Some of a database evaluation could logically follow the nice frameworks that @mgkahn et al. have set up for more global approaches to data quality assessment (read https://www.ncbi.nlm.nih.gov/pubmed/27713905 and https://www.ncbi.nlm.nih.gov/pubmed/25992385), but these frameworks largely take the perspective of a data holder or associated affiliate with full and unconstrained access to the source data. In my circumstance, its generally the case that both time and level of access may be constrained, and I’m forward-looking into potential use of the data rather than present-thinking about immediate need.

So, all of that is a long ramble to ask the community: what do you all think makes for an appropriate database evaluation? what process do you follow? what information are you looking for? what tools do you use to perform your evaluation? what could the OHDSI community do to improve the quality, efficiency, and transparency of the data evaluation process?

Please reply to the thread here, and if you are interested in the discussion, join our OHDSI community call next week (see here: OHDSI Community Call 1Nov2016)
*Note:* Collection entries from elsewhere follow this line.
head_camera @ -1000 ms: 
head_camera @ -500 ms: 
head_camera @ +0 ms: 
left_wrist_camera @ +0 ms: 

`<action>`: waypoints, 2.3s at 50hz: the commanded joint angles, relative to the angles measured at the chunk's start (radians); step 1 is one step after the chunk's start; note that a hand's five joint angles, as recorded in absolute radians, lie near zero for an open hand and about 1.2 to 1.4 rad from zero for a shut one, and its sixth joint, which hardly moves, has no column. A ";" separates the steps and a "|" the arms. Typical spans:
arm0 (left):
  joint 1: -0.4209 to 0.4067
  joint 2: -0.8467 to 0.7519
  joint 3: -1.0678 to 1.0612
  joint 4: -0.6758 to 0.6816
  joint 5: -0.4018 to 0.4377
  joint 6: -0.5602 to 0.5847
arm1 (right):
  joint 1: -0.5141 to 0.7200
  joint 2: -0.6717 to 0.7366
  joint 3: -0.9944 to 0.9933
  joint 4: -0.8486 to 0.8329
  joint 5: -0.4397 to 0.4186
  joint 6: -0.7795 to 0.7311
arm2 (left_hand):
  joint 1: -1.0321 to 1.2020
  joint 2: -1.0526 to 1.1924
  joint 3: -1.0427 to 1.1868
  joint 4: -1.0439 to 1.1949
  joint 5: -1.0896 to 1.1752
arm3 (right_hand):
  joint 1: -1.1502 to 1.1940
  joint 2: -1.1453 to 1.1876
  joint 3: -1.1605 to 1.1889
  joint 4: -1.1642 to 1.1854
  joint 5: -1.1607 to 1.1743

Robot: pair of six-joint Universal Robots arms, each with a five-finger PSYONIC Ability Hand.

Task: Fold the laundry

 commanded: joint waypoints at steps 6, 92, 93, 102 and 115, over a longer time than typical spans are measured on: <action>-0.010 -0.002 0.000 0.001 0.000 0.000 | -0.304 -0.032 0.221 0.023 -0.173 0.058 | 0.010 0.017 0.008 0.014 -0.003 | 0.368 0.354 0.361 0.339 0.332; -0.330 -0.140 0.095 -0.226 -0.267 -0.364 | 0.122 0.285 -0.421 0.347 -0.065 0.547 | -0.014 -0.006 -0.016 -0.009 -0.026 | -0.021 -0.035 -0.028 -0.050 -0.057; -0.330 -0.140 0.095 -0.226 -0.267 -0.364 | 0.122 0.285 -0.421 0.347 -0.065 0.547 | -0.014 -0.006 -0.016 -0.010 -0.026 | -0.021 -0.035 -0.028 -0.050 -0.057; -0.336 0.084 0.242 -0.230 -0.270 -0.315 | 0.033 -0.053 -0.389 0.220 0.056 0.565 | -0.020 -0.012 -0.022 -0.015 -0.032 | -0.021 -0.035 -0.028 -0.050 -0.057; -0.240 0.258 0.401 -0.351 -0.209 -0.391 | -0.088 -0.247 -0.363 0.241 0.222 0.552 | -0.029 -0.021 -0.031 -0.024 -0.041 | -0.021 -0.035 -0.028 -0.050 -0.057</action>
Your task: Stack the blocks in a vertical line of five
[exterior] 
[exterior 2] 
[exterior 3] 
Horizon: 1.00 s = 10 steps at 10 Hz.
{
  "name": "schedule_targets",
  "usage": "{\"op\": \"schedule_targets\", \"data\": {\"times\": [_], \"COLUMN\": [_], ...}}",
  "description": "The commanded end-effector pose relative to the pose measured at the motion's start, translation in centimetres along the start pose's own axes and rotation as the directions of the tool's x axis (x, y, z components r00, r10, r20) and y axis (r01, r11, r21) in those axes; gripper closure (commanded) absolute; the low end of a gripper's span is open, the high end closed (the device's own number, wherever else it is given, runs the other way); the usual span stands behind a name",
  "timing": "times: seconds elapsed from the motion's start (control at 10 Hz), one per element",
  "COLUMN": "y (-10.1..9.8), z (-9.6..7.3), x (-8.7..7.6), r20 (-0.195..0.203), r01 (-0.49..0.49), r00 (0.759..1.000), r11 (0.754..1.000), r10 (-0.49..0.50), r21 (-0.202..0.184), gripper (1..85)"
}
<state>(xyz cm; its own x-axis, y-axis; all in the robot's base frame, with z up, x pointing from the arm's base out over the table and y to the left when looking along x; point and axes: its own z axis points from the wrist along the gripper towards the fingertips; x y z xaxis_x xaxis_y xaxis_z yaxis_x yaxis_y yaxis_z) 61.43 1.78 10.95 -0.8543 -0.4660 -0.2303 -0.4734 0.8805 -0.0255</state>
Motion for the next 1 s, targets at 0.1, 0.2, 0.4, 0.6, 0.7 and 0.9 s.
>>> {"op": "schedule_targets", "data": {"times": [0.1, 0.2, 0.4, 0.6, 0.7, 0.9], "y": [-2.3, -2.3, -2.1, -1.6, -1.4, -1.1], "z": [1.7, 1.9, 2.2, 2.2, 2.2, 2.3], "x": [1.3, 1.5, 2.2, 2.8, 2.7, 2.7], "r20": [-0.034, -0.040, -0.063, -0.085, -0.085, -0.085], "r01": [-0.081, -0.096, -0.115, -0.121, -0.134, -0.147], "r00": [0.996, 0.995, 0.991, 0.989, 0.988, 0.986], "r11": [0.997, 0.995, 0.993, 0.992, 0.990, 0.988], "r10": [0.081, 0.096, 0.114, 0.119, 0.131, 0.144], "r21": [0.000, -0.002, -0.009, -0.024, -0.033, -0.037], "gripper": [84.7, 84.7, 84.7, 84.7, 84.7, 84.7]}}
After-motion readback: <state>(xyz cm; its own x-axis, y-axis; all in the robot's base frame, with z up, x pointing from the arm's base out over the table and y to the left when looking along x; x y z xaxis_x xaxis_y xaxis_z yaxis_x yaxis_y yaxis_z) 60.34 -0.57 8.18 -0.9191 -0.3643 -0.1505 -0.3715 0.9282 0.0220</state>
hripcsa · October 29, 2016, 10:18am

Great topic. Coincidentally, this is the work that Ning (Sunny) Shang did for the NIH’s BD2K Data Discovery Index project. The framework is ready, although the paper still being written. (Let me cc Sunny for the call.)

George

Patrick_Ryan · October 29, 2016, 10:45am

Thanks @hripcsa, that’s great to hear. I look forward to learning more.
In addition to conceptual frameworks, I’d also really appreciate if folks
have worked examples of evaluations they’ve performed that they could
share, so we can see what works and what can be improved in practice.

Vojtech_Huser · November 1, 2016, 3:38pm

This is a great topic to discuss.

One deliverable of the DataQuality study - will be the ability to run the package at later time to “benchmarch” your database against some empiric reference values. (even months after DQ study end). It will also support exporting a zip file with a vastly smaller subset of achilles pre-computations that also are “safer to share”. (all measures are relative, small cell counts are removed).

I like the call for how other sites are doing it. See also the discussion here: Empiric threshold methodology for DQ Heel rules · Issue #148 · OHDSI/Achilles · GitHub

(forum syntax note:I see…When the link is on a separate line it gets expanded into a preview). If it is not on a separate line (within text), it stays as simple link )

krfeeney · November 2, 2016, 2:21am

@patrick_ryan Really enjoyed today’s discussion, hope the conversation continues. Would love to see this turn into something substantive.

Raising my for interest in future conversations whether it be on the forum or in a working group context.